The first example of Cause-Related Marketing is traced to 1983 and the Statue of Liberty restoration project. At the time, traditional fundraisers dismissed this American Express corporate relationship as a passing fad that should not really be considered part of a fundraising program. Over the past twelve years, however, we have come to accept the role of CRM and its comfortable fit for many organizations. According to Robert L. Thompson and Lilya Wagner, in order to understand CRM we must accept several premises:

  1. Money will come from corporate marketing budgets, not from contributions budgets.
  2. Unlike sponsorships, only a portion of the proceeds will go to the charity.
  3. In reality, the charity is endorsing the product in exchange for a percentage or fixed portion of the sales price. The charity receives funding, and the corporation receives additional credibility.

Cause-related marketing is generally applicable only for larger organizations with either high visibility, or an easily understood and marketable mission. Some examples would be:

  • American Express/Statue of Liberty Restoration
  • Arthritis Foundation/A pain reliever
  • University/Affinity Cards

 

Most corporate executives realize that CRM is not a substitute for philanthropy. They perceive it as a relationship tied directly to sales: the greater the sale, the greater the proceeds realized by the charities.

To date, there have been no studies to determine whether long term donor relationships have been developed through cause-related marketing initiatives. What is known is that, when properly implemented, with the right fit, CRM can create new revenues for an organization.

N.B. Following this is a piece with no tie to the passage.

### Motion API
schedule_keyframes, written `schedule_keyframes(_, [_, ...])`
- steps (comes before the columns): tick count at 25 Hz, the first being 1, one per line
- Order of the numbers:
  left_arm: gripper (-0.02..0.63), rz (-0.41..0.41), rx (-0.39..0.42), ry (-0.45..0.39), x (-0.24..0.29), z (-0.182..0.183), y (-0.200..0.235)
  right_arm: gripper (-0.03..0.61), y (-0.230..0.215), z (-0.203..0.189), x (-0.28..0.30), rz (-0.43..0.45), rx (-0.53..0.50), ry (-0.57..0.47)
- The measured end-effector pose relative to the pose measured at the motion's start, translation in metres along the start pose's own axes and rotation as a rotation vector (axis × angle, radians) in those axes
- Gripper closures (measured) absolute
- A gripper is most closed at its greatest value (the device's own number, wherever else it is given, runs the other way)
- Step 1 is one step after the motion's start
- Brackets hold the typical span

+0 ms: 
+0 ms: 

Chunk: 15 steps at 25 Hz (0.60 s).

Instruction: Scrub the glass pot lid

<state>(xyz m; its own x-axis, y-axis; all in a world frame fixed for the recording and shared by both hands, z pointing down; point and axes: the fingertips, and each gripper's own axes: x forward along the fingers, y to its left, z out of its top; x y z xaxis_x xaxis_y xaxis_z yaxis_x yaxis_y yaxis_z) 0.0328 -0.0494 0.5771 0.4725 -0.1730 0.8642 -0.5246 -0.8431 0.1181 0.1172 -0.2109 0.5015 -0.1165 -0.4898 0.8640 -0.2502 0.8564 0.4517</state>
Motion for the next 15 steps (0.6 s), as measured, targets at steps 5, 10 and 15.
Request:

When considering the possibility of entering into a CRM relationship, an organization should consider the following guidelines:

  1. Have an organizational policy in place before you sit down with a corporation.
  2. Consider the corporation’s, and your institution’s, images.
  3. Select your partnerships carefully.
  4. Tell the company how it will benefit.
  5. Develop a contract.
  6. Apply ethical behaviour standards.
  7. Get a set amount per item sold, not a portion of the proceeds.
  8. Get a minimum guarantee.
  9. An organization should never be obligated to promote the product.
  10. Always maintain good two-way communications with your CRM partners.